Иво стал темно-лиловым, и в кухне, как и в каждой комнате, где он останавливался более чем на пару минут, распространился кислый запах затхлого вина, вызывающий у Филиппо дрожь, потому что всегда предшествовал побоям. Именно в этот момент мальчик сменил выражение страдающей жертвы и сжал кулаки, готовый при необходимости продемонстрировать молодые острые зубы хищника.
– Я всего на полчаса опоздал.
– Действительно, Иво, он опоздал всего лишь на полчаса, он же ребенок. Я наливаю суп?
– Не лезь не в свои дела, и хватит его постоянно защищать!
– Я только на полчаса опоздал.
Иво вскочил, опасно качнувшись назад, и, восстановив видимость равновесия, заорал:
– Да ты же лодырь, наглый и неблагодарный! Ты учишься? Нет! Работаешь? Не-е-ет!
– Иво, хватит! – выкрикнула мать в истерическом припадке, зажав уши руками.
Иво рухнул на стул и замолчал. Филиппо сопел, сжимая кулаки. Прошло несколько месяцев после ломки голоса, но сейчас, хоть он и старался удержать новый тембр, слова опять прозвучали пронзительным писком:
– Я не лодырь. – Именно это слово морально ранило его. Лодырь. – Я много чего умею делать и могу научиться много чему.
– Что ты говоришь! Вот так новость! Ну-ка, ну-ка, послушаем – и что же ты умеешь делать?!
Филиппо сглотнул, но ком, стоявший в горле, не исчез, наоборот, он разбухал и уплотнялся. И к тому же снова вернулся этот дурацкий детский голос.
– Я… я разбираюсь в компьютере.
Иво мельком взглянул на сына, потом хмурое выражение исчезло, складки на лбу расправились, и вульгарный грубый смех исказил его черты.
– Ха-ха-ха, компьютер! Черт, парень, да у тебя не все дома!
Потом опять посерьезнел, похолодел. Посмотрел сыну прямо в глаза, нащупывая слабое место, чтобы ударить побольнее. Филиппо пытался выдержать этот натиск. И у него получилось бы. Если бы только не вмешалась мать:
– Компьютер? Какой компьютер? И ты называешь компьютерные игры делом? С ума сойти, Филиппо, отец прав, спустись на землю.
В этот момент отец улыбнулся – незаметно, но улыбнулся. И Филиппо опустил глаза. Он себя не простит. Он потерпел поражение. Наверное, тогда он и решил подставиться. Поплатиться, заслуженно пострадать за то, что струсил.

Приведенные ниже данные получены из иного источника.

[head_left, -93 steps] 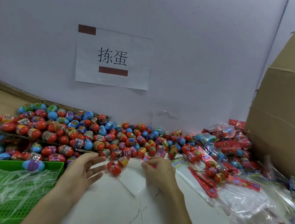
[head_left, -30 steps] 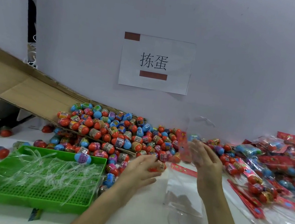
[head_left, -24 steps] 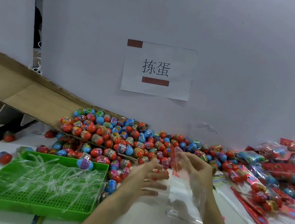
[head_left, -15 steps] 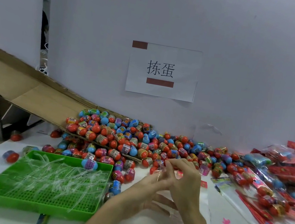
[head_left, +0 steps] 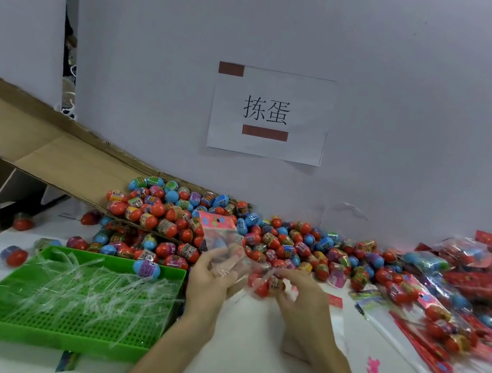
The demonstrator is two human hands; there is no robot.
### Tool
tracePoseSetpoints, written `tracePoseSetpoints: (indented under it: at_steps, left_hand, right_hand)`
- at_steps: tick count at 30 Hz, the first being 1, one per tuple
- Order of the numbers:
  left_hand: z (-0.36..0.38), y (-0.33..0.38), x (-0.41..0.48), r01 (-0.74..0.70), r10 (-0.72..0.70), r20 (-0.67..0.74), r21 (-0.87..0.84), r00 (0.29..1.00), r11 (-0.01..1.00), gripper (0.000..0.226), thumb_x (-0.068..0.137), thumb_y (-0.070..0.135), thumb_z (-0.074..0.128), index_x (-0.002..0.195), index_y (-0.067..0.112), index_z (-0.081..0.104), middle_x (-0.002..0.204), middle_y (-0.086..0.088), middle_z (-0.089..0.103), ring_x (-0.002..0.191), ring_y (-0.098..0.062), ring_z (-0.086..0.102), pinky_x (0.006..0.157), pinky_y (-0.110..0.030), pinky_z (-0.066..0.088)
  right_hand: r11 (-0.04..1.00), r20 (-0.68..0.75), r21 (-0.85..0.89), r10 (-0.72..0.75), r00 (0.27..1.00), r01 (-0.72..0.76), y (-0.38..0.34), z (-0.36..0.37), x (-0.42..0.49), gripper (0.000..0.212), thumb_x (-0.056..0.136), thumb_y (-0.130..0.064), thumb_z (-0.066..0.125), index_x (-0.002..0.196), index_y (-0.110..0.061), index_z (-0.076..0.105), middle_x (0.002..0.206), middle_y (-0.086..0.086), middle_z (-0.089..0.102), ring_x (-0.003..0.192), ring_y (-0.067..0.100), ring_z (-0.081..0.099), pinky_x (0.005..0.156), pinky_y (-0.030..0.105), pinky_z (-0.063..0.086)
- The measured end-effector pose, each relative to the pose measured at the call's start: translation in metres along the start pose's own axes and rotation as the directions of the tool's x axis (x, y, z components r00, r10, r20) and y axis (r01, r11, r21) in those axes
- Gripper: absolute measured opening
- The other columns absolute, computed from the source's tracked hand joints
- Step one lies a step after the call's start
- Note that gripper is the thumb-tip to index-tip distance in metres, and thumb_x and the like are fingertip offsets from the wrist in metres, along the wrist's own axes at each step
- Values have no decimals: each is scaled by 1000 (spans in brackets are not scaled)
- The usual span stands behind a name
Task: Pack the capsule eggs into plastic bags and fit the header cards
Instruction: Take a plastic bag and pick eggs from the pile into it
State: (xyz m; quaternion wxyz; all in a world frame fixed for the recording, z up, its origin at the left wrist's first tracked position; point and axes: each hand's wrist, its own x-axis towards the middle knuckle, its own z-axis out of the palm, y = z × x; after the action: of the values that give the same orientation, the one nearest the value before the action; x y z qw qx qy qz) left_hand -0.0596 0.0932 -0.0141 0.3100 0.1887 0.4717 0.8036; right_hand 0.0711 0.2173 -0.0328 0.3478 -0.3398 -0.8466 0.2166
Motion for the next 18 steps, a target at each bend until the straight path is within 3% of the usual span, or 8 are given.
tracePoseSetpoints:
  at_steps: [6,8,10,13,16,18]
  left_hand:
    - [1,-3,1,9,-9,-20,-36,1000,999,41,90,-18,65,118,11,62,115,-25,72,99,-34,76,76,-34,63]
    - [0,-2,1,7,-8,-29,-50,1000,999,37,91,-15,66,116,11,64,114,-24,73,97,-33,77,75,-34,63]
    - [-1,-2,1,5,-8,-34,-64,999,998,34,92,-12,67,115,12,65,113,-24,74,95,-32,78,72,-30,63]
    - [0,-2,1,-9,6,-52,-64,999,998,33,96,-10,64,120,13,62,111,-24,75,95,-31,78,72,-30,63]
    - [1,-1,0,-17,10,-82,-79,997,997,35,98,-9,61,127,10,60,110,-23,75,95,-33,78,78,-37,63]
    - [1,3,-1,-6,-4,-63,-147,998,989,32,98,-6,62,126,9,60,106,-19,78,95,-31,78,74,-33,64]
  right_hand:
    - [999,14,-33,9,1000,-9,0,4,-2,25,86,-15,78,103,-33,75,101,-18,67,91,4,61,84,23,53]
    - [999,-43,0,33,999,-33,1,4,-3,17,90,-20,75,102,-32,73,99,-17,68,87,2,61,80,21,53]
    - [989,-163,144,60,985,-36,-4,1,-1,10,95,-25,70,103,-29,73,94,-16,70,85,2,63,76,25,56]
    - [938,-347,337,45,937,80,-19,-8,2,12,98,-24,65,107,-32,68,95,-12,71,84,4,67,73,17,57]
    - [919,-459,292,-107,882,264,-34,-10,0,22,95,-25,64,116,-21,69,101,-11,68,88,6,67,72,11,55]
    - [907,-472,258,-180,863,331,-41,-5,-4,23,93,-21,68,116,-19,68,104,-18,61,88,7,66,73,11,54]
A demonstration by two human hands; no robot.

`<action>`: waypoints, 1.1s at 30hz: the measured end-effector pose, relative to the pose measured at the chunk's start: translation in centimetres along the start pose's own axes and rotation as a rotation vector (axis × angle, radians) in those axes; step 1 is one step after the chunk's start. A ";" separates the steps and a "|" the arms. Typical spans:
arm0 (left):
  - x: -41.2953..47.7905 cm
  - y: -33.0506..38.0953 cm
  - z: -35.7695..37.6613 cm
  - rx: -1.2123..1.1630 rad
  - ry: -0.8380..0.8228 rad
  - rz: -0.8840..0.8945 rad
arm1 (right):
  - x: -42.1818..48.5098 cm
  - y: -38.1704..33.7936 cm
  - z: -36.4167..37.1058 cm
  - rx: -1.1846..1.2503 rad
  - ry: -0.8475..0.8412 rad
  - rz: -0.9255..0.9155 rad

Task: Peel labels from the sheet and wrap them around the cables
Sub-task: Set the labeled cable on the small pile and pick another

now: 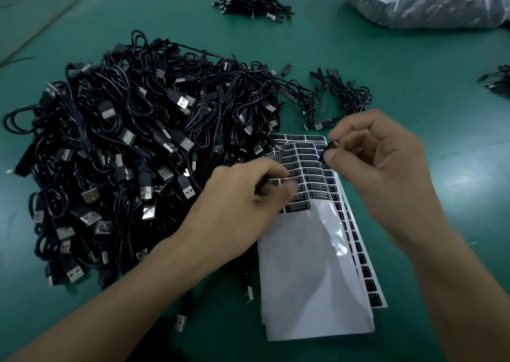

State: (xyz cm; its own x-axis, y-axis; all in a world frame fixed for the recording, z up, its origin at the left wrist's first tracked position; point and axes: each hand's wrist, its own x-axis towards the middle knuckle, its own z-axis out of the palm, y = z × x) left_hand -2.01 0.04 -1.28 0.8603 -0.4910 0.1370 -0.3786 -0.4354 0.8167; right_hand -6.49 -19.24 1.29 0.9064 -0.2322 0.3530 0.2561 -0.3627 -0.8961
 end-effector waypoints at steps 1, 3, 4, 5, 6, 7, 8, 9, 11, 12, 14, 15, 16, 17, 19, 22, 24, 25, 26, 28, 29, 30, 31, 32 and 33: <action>0.1 0.1 -0.1 -0.056 0.026 0.002 | 0.3 -0.2 0.1 -0.018 -0.032 -0.006; 0.2 0.2 -0.2 -0.144 0.059 -0.014 | 1.0 -0.4 0.5 -0.052 -0.102 -0.020; 0.3 0.2 -0.4 -0.186 0.063 -0.031 | 1.3 -0.4 0.8 -0.064 -0.126 -0.024; 0.3 0.2 -0.5 -0.230 0.067 -0.051 | 1.6 -0.4 1.0 -0.071 -0.141 -0.022; 0.4 0.3 -0.6 -0.277 0.068 -0.071 | 1.8 -0.4 1.3 -0.075 -0.152 -0.015; 0.5 0.2 -0.8 -0.323 0.062 -0.092 | 1.9 -0.3 1.5 -0.079 -0.165 -0.004; 0.5 0.2 -1.0 -0.364 0.053 -0.114 | 1.9 -0.2 1.7 -0.085 -0.181 0.010; 0.6 0.2 -1.1 -0.392 0.044 -0.137 | 1.7 0.0 1.8 -0.084 -0.199 0.028; 0.8 0.1 -1.2 -0.399 0.031 -0.166 | 1.3 0.4 1.9 -0.042 -0.217 0.082; 0.8 0.1 -1.2 -0.393 0.025 -0.164 | 1.0 0.6 1.9 -0.019 -0.215 0.108; 0.8 0.2 -1.1 -0.370 0.022 -0.148 | 0.7 0.9 1.8 0.016 -0.214 0.149; 0.8 0.2 -1.1 -0.359 0.027 -0.142 | 0.6 1.0 1.7 0.030 -0.220 0.163; 0.8 0.2 -1.1 -0.355 0.035 -0.139 | 0.5 1.1 1.7 0.038 -0.230 0.170; 0.8 0.2 -1.1 -0.359 0.044 -0.140 | 0.4 1.1 1.6 0.041 -0.244 0.170; 0.8 0.3 -1.1 -0.376 0.068 -0.148 | 0.2 1.0 1.7 0.048 -0.266 0.162; 0.8 0.4 -1.1 -0.387 0.082 -0.150 | 0.1 0.8 1.8 0.075 -0.280 0.142; 0.8 0.5 -1.0 -0.390 0.088 -0.137 | 0.1 0.7 1.9 0.054 -0.286 0.129; 0.8 0.5 -0.9 -0.396 0.094 -0.131 | 0.1 0.7 2.0 0.036 -0.290 0.126; 0.8 0.5 -0.9 -0.401 0.095 -0.120 | 0.1 0.7 2.0 0.019 -0.294 0.127; 0.8 0.5 -0.9 -0.410 0.076 -0.089 | 0.0 0.7 2.1 -0.003 -0.301 0.126; 0.7 0.5 -0.9 -0.410 0.068 -0.076 | 0.0 0.7 2.1 -0.010 -0.302 0.122; 0.7 0.4 -0.9 -0.405 0.061 -0.067 | -0.1 0.7 2.1 -0.014 -0.302 0.117; 0.8 0.3 -1.0 -0.398 0.057 -0.064 | -0.1 0.8 2.1 -0.015 -0.303 0.114; 0.8 0.3 -1.0 -0.392 0.055 -0.064 | -0.1 0.8 2.1 -0.012 -0.307 0.111; 0.8 0.3 -1.0 -0.385 0.054 -0.067 | -0.1 0.8 2.1 -0.008 -0.309 0.108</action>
State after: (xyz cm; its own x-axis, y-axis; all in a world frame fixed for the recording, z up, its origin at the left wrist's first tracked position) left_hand -1.08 0.31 -0.35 0.8992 -0.4266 0.0974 -0.1743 -0.1450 0.9740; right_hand -5.69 -17.62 -0.01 0.9876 0.0148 0.1562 0.1511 -0.3579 -0.9215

Но заодно и ранить в ответ – совсем как пчела, которая перед смертью оставляет в теле жертвы ядовитое жало.
– Я не могу так рано ужинать. В этот час никто не ужинает. Вы так рано едите только потому, что тебе не терпится напиться. Ты же алкоголик.
Филиппо услышал, как тишина, воцарившаяся после его слов, с грохотом разбивается о стены. Иво хлопал глазами, еще не веря, что сын действительно посмел сказать такое. Потому что Филиппо должен был зареветь, например, или закрыться в своей комнате, или, еще лучше, сесть за стол и есть, опустив голову, в гробовой тишине; он все что угодно мог сделать, только не отвечать. Тем не менее Иво услышал сказанное, и больше всего его задело то, что эти слова шокировали его настолько, что он не успел заткнуть рот бесстыжему сыночку, прежде чем тот закончил фразу. Иво вмиг набросился на Филиппо, хлестанув его по лицу жесткой ладонью. Отец готов был сыпать оскорблениями, но чем яснее осознавал, что ни одно из этих оскорблений не унизит сына так, как сын унизил его минуту назад, тем больше росла его бессознательная слепая ярость. Удары наотмашь громыхали, как летняя гроза, а когда Филиппо упал на пол, посыпались пинки. Потом Иво испытал второе потрясение: Филиппо засмеялся. Нога, которую Иво уже занес, замедлила движение и лишь слегка коснулась грудной клетки мальчика.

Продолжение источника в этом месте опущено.